MLT: What made you decide to found this organization?

TC: My wife was volunteering at a homeless shelter and I used to be chronically homeless-phobic. I went down there a couple years ago, and it scared the hell out of me. [My wife] Nancy mentioned she’d been working with a podiatrist who said the homeless never get donations of socks and they have all sorts of problems with their feet. On the way home, I said I had to do something. I called around and got some donations. A sock manufacturer sent us a bunch of old seconds.
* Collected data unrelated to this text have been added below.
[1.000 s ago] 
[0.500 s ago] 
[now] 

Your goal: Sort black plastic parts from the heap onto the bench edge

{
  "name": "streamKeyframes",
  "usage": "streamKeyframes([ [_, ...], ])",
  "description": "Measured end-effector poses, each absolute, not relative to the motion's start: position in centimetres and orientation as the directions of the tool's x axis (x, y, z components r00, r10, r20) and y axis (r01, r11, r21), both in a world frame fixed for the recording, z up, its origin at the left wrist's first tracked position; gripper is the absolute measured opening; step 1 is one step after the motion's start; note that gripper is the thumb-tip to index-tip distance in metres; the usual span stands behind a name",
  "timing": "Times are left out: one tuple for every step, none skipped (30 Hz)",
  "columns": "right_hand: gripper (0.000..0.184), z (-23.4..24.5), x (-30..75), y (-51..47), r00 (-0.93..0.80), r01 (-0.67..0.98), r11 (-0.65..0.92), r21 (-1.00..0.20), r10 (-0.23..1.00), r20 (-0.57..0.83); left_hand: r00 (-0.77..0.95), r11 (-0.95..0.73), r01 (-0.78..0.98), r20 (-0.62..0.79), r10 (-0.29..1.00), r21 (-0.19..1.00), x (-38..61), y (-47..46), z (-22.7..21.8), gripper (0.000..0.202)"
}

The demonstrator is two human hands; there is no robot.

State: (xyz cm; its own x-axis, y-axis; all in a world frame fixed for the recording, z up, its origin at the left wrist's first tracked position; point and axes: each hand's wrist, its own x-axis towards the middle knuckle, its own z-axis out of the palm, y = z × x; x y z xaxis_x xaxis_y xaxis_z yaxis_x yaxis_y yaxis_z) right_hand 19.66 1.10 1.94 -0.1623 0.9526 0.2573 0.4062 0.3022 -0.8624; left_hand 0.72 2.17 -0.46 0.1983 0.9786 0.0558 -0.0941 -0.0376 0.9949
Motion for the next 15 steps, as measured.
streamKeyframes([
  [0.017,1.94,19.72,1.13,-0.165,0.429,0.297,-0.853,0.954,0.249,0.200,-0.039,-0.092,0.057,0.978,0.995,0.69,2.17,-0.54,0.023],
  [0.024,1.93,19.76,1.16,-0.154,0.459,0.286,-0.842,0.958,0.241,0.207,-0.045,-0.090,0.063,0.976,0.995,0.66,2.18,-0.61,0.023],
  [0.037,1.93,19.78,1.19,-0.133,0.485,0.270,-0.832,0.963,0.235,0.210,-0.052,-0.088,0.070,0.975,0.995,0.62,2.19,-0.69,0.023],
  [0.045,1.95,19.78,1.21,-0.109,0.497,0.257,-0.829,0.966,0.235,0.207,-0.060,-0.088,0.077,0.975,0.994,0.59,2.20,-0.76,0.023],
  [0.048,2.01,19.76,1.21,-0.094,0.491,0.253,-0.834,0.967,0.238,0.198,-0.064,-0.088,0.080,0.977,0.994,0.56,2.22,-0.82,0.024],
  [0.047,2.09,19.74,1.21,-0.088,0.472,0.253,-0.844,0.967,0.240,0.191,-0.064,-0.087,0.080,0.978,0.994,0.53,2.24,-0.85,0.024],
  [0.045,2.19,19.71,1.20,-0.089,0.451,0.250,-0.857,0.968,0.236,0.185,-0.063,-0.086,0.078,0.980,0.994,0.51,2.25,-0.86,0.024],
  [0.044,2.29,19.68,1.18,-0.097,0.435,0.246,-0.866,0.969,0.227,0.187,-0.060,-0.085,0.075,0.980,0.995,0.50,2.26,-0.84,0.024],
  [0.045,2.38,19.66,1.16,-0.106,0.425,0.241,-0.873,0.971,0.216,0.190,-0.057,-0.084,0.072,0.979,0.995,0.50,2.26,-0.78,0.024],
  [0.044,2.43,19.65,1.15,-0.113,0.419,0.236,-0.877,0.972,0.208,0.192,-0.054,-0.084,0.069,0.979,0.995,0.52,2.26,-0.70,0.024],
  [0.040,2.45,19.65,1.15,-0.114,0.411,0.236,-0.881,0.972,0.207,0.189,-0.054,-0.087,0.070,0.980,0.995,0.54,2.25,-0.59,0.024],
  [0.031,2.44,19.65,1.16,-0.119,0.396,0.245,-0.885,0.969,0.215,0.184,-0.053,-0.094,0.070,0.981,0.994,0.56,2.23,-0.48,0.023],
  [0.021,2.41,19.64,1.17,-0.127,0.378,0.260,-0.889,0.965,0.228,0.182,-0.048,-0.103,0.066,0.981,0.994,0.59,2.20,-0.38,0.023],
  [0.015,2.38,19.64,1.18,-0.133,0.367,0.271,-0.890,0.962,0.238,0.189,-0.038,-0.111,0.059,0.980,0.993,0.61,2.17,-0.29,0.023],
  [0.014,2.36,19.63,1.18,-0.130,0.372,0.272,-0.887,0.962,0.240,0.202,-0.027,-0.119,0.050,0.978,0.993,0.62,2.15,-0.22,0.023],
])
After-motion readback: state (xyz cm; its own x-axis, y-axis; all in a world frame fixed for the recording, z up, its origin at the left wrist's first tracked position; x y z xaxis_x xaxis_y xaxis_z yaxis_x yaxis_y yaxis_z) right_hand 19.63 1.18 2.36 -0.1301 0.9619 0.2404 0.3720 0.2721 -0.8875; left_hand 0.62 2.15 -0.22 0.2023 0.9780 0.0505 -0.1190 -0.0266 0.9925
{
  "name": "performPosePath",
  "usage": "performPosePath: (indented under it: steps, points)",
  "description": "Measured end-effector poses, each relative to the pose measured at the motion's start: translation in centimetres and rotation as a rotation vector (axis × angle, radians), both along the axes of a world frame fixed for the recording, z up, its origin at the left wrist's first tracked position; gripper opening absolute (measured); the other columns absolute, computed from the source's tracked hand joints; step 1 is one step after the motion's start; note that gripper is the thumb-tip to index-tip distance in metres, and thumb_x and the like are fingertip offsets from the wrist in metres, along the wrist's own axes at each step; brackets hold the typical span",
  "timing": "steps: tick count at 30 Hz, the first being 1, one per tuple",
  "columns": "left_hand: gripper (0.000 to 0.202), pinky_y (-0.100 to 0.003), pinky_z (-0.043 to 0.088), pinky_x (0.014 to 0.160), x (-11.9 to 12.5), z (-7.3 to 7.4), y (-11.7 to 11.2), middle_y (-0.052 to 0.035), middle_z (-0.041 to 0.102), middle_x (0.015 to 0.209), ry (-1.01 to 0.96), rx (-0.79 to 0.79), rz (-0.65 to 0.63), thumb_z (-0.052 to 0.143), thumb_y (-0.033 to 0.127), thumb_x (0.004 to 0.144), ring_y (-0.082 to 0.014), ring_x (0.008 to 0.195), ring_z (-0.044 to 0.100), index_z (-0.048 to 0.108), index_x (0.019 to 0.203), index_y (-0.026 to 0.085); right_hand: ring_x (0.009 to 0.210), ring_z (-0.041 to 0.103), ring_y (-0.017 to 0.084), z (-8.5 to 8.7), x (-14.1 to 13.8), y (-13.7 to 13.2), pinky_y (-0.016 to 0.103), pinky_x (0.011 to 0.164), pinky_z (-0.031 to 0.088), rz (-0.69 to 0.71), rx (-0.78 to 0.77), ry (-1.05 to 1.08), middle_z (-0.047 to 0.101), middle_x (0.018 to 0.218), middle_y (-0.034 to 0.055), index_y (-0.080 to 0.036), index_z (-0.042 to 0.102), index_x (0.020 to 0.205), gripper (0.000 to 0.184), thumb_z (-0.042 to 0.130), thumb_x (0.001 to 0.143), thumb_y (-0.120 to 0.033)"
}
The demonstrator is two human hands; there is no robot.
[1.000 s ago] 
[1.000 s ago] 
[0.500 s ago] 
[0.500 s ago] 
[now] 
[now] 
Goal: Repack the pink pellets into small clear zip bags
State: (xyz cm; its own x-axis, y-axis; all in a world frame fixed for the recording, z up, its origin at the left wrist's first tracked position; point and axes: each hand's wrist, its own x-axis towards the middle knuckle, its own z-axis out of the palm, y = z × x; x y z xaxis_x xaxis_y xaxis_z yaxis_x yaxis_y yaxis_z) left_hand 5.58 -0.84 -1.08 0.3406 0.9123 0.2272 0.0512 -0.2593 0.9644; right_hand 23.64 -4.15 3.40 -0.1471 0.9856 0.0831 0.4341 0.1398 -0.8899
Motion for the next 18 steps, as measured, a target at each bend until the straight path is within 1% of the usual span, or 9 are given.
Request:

I figured that something as simple or basic as a pair of socks can go [a long way] for a person who is in need.

MLT: How does the process work?

TC: We collect socks from sock drives or use money from our donations to purchase socks and then we distribute them to shelters and facilities for the homeless. [After a drive] we have volunteers come over and we separate them into women’s, men’s and children’s.

MLT: What’s the usual reaction when you give somebody a pair of socks?

TC: We’ll have volunteers deliver a case of socks to a shelter manager and he or she hands them out. But we have been handing them out and people are like, ‘Oh my god I never get socks.’ Or, ‘Do you have a pair of dress socks? I was able to get a job interview, I was able to get a pair of pants or a jacket, but funny socks. Can you help me out?’ and we say sure. A lady came up to me that asked if I had any kids’ socks. It was an unusual request and I asked why. ‘My daughter goes to school and the girls tease her incessantly about the same pair of socks everyday.’ I gave her handfuls of socks for her daughter.

MLT: What’s the most rewarding part of your work?

TC: When you hand somebody a pair of socks and they smile and they typically say, ‘I haven’t had a new pair of socks in months or years.’